For many people, rent consumes the majority of their wages, particularly for students who tend to work part-time jobs. Indeed, the only students covered by this bill are those extending current tenancies, which means incoming students and students leaving Halls will not be assured of the four per cent limit. Given that rent inflation has soared dramatically in recent years, far exceeding general inflation and rises in wages, a socially conscious approach would be to freeze rents at current levels. This would be a temporary measure to ease an immediate problem. A permanent solution thereafter is to tie rent to general inflation, which would align rent increases with wages.

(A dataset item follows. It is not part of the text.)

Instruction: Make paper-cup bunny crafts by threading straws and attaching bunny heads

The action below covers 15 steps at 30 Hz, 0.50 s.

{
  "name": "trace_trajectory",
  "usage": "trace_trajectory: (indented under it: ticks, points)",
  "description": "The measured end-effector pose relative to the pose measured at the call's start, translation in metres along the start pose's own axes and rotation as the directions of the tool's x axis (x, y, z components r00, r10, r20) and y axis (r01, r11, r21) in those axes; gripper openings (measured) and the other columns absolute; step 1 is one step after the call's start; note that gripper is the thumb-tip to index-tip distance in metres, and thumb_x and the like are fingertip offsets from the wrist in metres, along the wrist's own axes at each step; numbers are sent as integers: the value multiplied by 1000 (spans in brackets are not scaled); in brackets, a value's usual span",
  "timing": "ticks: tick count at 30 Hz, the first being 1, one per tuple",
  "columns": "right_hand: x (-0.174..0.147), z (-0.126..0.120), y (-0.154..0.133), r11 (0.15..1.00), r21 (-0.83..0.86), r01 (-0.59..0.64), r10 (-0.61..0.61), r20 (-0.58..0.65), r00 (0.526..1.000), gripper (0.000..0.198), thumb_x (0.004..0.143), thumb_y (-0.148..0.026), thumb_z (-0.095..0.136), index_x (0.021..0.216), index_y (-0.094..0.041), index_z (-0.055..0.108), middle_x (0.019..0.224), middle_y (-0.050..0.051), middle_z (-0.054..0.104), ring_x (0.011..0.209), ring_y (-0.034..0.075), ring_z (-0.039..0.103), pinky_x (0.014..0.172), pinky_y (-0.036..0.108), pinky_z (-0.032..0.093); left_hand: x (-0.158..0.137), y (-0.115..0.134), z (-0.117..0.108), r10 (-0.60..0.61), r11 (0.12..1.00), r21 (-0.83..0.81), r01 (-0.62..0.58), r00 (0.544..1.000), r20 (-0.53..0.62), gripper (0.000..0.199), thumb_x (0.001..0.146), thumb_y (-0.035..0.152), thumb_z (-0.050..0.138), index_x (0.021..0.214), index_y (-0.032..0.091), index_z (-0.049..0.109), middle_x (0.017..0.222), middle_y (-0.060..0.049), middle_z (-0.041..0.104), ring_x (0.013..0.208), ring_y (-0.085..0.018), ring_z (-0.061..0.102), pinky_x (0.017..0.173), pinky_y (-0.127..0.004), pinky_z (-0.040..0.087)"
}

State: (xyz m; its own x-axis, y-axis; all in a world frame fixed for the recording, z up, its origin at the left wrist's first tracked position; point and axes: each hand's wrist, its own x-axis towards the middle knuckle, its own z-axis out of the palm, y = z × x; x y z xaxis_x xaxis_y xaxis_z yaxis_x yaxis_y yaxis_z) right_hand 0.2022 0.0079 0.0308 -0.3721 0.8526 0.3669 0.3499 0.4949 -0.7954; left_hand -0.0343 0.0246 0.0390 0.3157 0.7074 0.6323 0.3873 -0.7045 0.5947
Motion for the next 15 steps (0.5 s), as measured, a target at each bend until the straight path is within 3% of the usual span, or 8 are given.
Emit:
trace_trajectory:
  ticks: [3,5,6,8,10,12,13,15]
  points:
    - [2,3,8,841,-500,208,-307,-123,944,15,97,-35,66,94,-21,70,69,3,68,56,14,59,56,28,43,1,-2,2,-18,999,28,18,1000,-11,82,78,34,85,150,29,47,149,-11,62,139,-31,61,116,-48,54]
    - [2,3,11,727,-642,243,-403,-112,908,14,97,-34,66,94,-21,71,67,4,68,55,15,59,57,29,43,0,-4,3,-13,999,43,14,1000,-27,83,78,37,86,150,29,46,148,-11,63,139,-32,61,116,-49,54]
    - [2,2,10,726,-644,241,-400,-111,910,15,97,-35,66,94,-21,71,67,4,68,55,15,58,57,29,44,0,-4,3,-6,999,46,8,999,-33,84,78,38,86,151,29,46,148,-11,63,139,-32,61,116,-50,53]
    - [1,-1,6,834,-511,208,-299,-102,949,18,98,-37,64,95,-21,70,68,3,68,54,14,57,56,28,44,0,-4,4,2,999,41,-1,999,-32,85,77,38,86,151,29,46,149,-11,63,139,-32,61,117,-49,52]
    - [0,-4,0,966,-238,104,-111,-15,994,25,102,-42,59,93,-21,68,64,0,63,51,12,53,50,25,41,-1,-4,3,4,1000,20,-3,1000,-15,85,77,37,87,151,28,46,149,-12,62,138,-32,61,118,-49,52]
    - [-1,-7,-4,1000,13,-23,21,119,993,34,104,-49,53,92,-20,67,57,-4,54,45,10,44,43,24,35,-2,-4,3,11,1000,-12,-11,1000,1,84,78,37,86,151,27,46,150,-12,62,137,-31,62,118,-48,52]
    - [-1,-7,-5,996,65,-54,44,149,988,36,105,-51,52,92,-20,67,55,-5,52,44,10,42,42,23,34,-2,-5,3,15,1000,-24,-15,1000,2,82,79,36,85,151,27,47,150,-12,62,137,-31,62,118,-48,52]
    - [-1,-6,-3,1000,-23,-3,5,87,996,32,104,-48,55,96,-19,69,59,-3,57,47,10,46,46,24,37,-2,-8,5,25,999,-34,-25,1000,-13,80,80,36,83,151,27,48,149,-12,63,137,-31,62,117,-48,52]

Incoming students and students leaving Halls will not be assured of the four per cent limit
Neoliberal opponents will argue that governments shouldn’t interfere in rental markets. However, this would prevent further homelessness arising from rising rents and ease the current housing crisis. The clearly visible homelessness in Dublin stems from a shortage of available housing coupled with growing demand, giving landlords the leeway to push up rents as they please. In that sense, fair regulation of the housing market is required to ease the burden on tenants throughout the country. This would not only protect current tenants but also students coming to Trinity next year, for whom the cost of moving to Dublin is an obstacle. Indeed, Trinity would benefit from Dublin becoming more affordable. By reducing the economic burden of studying in Dublin, a greater talent pool of students will be able to come here, improving Trinity’s competitiveness.

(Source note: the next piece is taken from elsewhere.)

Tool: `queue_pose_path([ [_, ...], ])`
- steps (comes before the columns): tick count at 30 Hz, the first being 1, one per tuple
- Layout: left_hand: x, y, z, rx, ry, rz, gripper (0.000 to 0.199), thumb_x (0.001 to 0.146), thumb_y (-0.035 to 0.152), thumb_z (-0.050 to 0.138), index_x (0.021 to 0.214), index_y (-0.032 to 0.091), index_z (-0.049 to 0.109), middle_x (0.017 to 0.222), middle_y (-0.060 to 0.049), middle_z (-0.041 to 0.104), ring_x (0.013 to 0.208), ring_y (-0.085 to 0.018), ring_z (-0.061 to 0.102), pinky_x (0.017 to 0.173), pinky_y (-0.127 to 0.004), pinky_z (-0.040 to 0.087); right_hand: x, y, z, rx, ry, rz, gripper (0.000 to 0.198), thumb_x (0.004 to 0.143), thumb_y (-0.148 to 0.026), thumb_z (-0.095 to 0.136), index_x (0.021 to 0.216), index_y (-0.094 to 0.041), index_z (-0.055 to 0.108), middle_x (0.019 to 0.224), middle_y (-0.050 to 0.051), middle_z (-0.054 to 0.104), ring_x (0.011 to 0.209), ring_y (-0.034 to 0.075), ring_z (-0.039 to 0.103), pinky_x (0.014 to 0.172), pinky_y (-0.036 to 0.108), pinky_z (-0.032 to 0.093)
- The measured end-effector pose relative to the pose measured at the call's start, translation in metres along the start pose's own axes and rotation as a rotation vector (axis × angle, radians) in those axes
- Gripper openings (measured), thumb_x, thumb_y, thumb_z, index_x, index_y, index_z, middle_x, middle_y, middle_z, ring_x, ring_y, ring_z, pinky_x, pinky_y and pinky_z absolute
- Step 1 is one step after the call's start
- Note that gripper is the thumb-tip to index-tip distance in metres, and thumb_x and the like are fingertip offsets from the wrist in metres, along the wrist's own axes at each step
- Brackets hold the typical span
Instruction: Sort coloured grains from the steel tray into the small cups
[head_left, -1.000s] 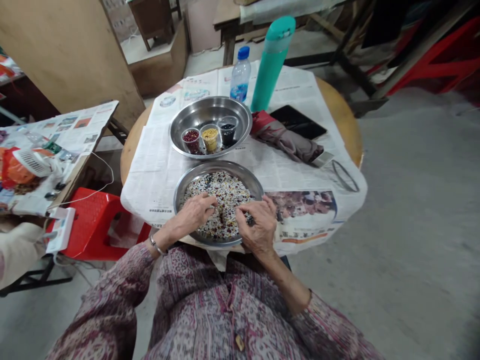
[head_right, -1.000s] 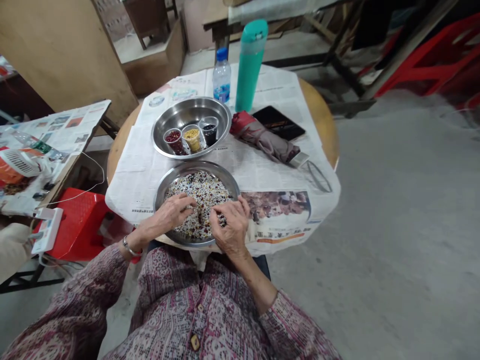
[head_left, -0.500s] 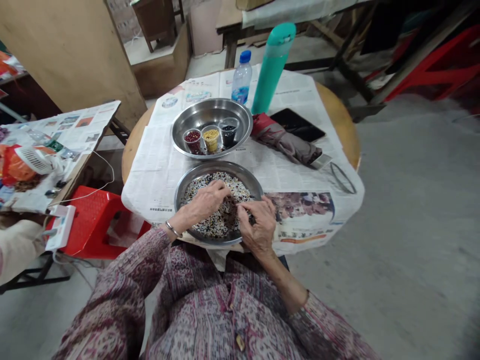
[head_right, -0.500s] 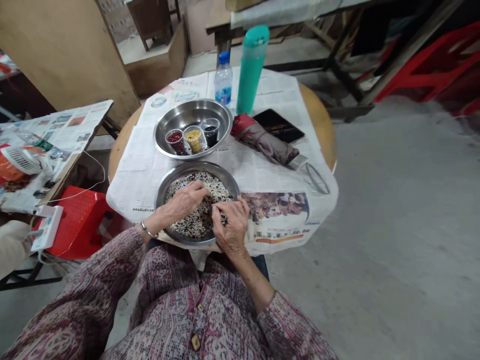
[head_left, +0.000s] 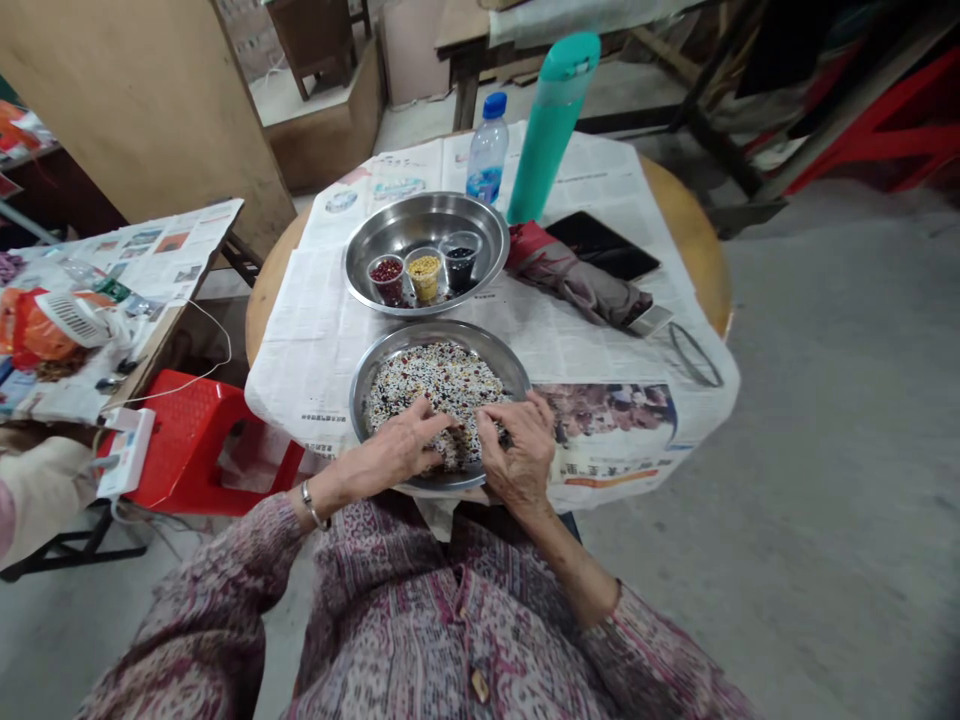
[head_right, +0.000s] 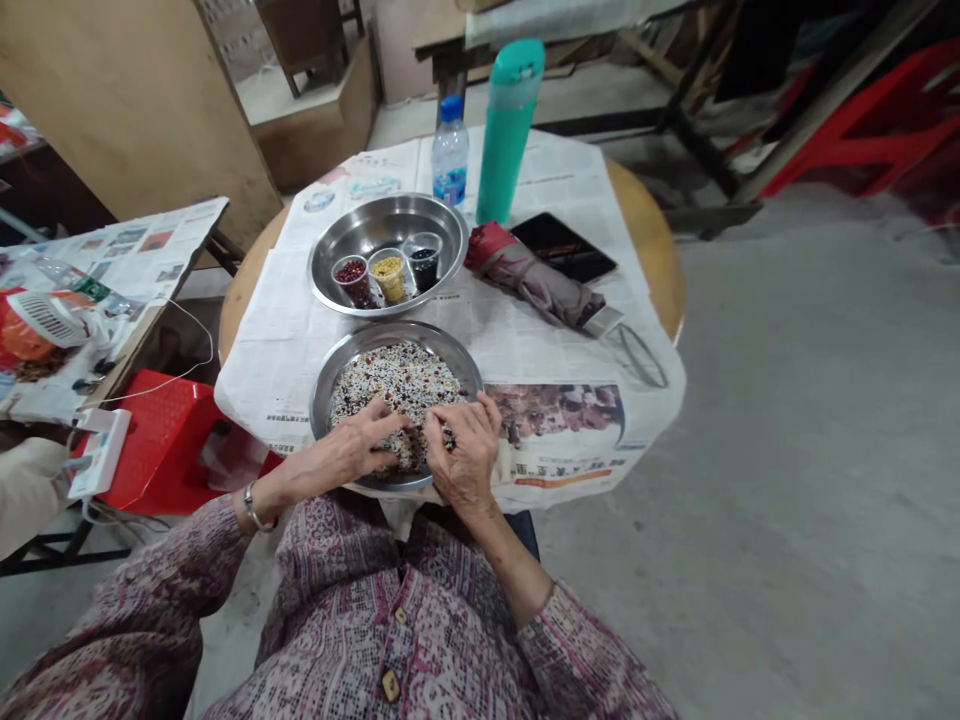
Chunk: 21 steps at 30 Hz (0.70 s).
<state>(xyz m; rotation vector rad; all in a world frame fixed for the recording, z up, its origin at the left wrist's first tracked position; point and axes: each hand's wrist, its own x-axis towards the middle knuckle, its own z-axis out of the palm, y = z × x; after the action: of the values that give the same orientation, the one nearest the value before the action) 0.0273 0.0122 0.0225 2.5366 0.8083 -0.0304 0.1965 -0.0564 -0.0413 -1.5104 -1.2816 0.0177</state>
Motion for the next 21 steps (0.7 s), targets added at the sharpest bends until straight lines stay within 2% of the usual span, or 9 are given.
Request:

Unfortunately, the vested interests of our parliamentarians do not bode well for such a progressive move. The Dáil’s registry of interests shows that over a quarter of our TDs are landlords, including the Minister for Housing, Simon Coveney. Their opposition to rent controls is thus unsurprising. Although they argue that market interference discourages investors, this is a time of record profitability for investors, who can afford to take a cut. Take for instance, Real Estate Investment Trusts (REITs) who have been buying up portfolios of Irish property, much of it from the National Assets Management Agency (NAMA). One such organisation, Green REIT, recorded a 137 per cent annual increase in Irish rental profits, at €24.8 million. Even if rent controls reduce their profit to assist struggling renters, their investment remains lucrative.

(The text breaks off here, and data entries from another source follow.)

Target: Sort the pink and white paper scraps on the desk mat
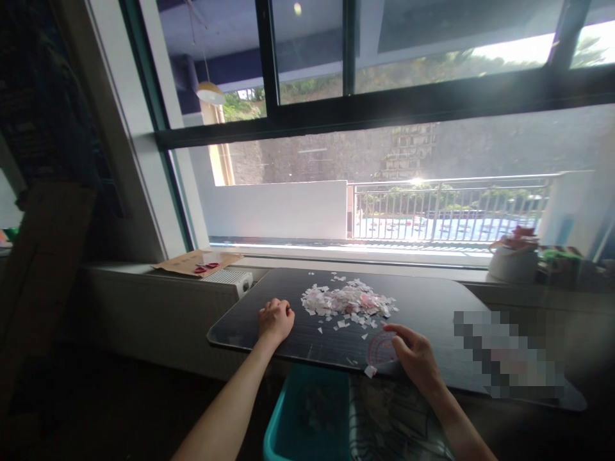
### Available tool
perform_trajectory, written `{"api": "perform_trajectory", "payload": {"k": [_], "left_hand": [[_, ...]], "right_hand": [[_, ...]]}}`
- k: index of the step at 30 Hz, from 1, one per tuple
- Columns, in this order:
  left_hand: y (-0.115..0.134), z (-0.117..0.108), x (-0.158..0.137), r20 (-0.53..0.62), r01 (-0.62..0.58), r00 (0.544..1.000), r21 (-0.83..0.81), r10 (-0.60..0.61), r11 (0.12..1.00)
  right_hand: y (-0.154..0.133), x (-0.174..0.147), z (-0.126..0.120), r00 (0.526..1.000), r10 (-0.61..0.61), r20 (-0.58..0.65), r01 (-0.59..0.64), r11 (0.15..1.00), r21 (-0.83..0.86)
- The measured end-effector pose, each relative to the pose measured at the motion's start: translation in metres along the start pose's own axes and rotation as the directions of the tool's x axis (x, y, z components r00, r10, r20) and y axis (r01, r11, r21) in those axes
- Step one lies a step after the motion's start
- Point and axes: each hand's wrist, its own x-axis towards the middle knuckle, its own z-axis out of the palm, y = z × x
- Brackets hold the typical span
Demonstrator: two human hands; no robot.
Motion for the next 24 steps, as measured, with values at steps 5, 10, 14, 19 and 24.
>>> {"api": "perform_trajectory", "payload": {"k": [5,10,14,19,24], "left_hand": [[0.0003,-0.0005,-0.0004,0.005,0.003,1.0,-0.001,-0.003,1.0],[-0.0005,0.0019,0.0007,-0.008,-0.008,1.0,-0.007,0.008,1.0],[-0.0011,0.0045,0.0009,-0.036,0.005,0.999,0.004,-0.005,1.0],[-0.002,0.0057,0.0008,-0.034,-0.001,0.999,-0.001,0.001,1.0],[-0.002,0.0054,0.0013,-0.029,0.003,1.0,-0.007,-0.004,1.0]], "right_hand": [[0.0007,-0.0006,-0.0014,1.0,0.014,0.01,-0.014,0.998,0.055],[0.004,0.0,0.0001,1.0,-0.007,-0.011,0.007,0.999,0.047],[0.0058,0.0014,0.0012,0.999,-0.034,-0.016,0.034,0.999,0.023],[0.0013,-0.0026,0.0006,0.998,-0.028,0.055,0.026,0.999,0.043],[0.0013,-0.0013,-0.0009,0.998,-0.047,0.038,0.045,0.998,0.047]]}}
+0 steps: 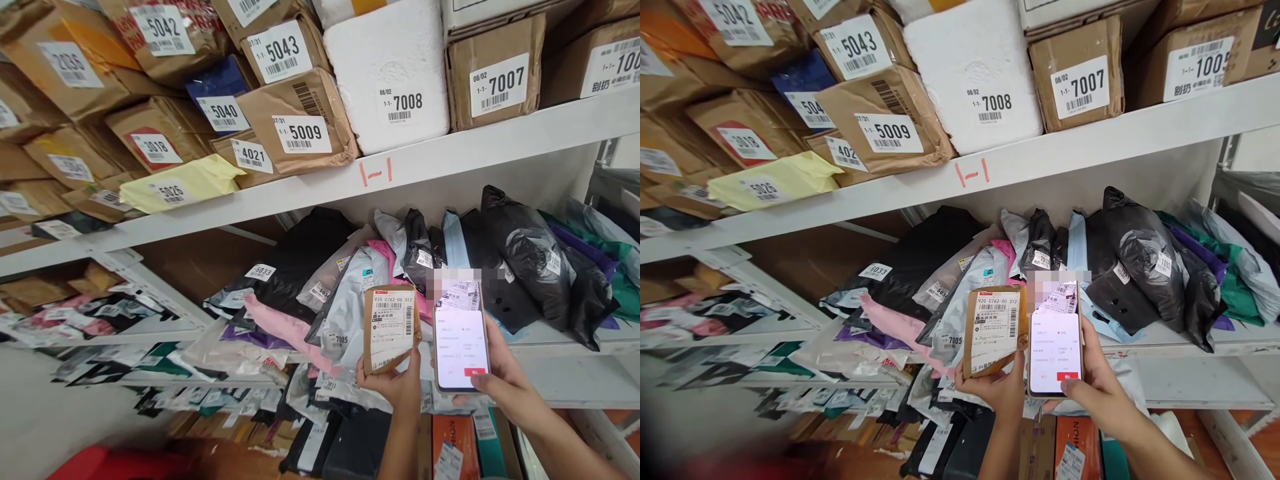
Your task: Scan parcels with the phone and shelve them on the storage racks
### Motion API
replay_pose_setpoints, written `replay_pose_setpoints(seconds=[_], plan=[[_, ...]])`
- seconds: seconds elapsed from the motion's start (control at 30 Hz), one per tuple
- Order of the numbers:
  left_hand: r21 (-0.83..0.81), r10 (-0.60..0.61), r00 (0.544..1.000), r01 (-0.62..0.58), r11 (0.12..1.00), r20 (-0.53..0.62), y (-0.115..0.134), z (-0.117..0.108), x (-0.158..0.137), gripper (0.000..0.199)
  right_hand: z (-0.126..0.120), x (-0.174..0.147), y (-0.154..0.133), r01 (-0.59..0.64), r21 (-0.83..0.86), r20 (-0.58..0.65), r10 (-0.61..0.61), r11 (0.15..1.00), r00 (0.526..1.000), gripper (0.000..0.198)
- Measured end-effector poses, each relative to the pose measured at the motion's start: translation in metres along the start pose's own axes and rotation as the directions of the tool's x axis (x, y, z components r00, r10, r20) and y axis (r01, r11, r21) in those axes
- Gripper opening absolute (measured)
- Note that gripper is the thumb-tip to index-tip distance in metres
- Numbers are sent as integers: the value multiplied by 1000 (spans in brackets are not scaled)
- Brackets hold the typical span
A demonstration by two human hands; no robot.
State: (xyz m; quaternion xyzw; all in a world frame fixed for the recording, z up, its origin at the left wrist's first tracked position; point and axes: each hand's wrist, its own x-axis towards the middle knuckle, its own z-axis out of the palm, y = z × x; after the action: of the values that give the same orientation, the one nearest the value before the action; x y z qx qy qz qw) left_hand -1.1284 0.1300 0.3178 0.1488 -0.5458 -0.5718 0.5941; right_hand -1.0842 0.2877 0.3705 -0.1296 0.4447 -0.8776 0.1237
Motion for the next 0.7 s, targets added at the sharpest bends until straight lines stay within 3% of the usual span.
replay_pose_setpoints(seconds=[0.7], plan=[[-19,-44,999,43,999,-15,-9,6,-2,78,-4,7,-3,-37,-26,-48,36,999,998,91]])
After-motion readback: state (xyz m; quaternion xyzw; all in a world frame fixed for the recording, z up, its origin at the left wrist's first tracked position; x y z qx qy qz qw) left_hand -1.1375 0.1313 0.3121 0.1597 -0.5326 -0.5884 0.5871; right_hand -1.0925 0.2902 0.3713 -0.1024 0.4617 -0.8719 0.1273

In addition to rent controls, an increase in the supply of social housing is necessary to balance the housing market. Given that the state owns vast portfolios of property through NAMA, a greater proportion of those properties must be designated for social housing and not simply sold for private investment. Moreover, undeveloped land sold to REITs should include that a percentage be developed as social housing, ensuring a social mix in future developments. However, supply alone is not the issue. There are over 259,000 vacant homes in Ireland, of which over 40,000 are in Dublin. By comparison, the official homelessness figure stands at 6,525. This leaves the government several options to increase the availability of rental accommodation.
In addition to rent controls, an increase in the supply of social housing is necessary to balance the housing market
Firstly, they could issue fixed-term development licences, meaning that developers who have land zoned for development would have to develop that land in a given timeframe before that licence expires. This would resolve the problem of developers sitting on land waiting for the value to rise. As for vacant properties, local authorities could buy a portion of these or indeed vacant properties could face an increased rate of property tax, as occurs in Scotland. These are just three measures that would increase the supply of accommodation.
In a world where we are appalled by North Korea’s treatment of its citizens, even North Korea guarantees housing for its people. That shows the primacy of shelter as a universal human need, the security of which is eroded by spiralling rents. Unfortunately, the government’s plan for a 12 per cent rent increase over three years makes people worse-off and doesn’t address supply. Rent controls tied to inflation, together with an incentive to develop land and use vacant properties, would increase the supply of housing and give people security over their rent costs. Rent controls don’t remove the right to profit, they affirm the right to housing.